Ces récits ont été écrits en prison, à une époque où je n’imaginais pas en sortir un jour. C’est une particularité notable qui, à ma connaissance, n’existe pas dans d’autres recueils.
Si les textes réunis ici reflètent bel et bien la réalité de la prison syrienne à une époque historique précise, ils comportent toutefois, dans une certaine mesure, des traits analogues à toutes les prisons du monde. Celles-ci ont pour dénominateur commun d’être des lieux où la liberté est enchaînée. Ceux qui s’y trouvent sont très proches du portrait que j’ai fait dans le prologue de ce recueil sous le titre: Tu es un détenu.
J’espère présenter au lecteur un ouvrage qui éveille en lui l’universel souci des valeurs humaines de l’Orient à l’Occident: la liberté, la justice, la dignité.

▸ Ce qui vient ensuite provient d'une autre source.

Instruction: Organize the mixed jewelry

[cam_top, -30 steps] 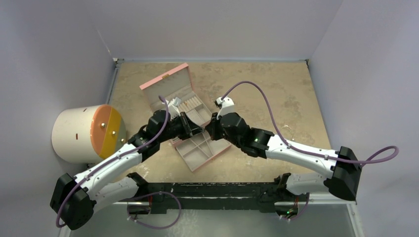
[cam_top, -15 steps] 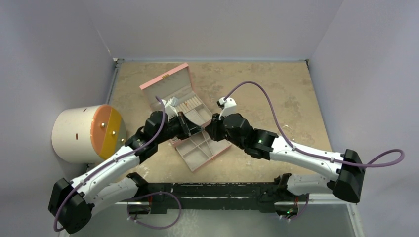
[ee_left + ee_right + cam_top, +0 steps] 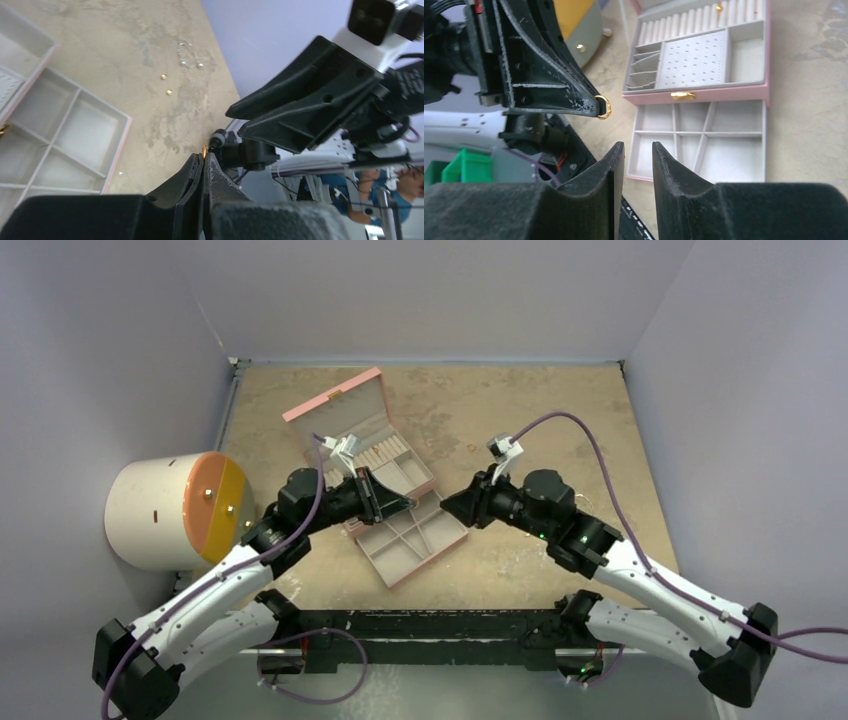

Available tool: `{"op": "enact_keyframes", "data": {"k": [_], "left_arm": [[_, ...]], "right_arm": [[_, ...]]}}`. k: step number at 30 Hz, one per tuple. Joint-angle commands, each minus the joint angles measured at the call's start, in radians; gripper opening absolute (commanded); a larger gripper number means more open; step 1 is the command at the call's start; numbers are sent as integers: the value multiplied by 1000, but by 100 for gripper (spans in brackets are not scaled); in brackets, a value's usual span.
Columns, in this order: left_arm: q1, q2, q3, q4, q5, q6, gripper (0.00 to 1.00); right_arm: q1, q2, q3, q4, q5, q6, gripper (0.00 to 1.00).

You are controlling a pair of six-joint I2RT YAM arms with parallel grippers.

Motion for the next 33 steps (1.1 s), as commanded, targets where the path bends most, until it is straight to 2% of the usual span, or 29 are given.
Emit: {"op": "enact_keyframes", "data": {"k": [1, 11, 20, 33], "left_arm": [[1, -40, -2, 169, 168, 17, 0], [0, -66, -5, 336, 331, -49, 0], [-7, -67, -13, 403, 371, -73, 0], [-11, -69, -31, 458, 381, -89, 0]], "right_arm": [[-31, -59, -10, 112, -265, -15, 31], [-32, -56, 2, 271, -441, 39, 34], [-31, -50, 20, 367, -483, 89, 34], [-31, -28, 28, 396, -466, 119, 30]]}}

J’espère enfin que ces textes l’inciteront à avoir une pensée pour tous ceux-là qui vivent dans des lieux où leur liberté est pour un temps enchaînée. La société a le pouvoir de faire ouvrir les yeux à la justice aveugle, afin qu’elle voie qu’il faut paver le chemin du retour à ceux qui sont sortis de son sein : qu’ils puissent retourner vers elle, guéris et convaincus de ne pas avoir subi une injustice, et qu’ils soient pleins d’humaine compassion, car rien n’est plus important que la compassion dans les temps difficiles.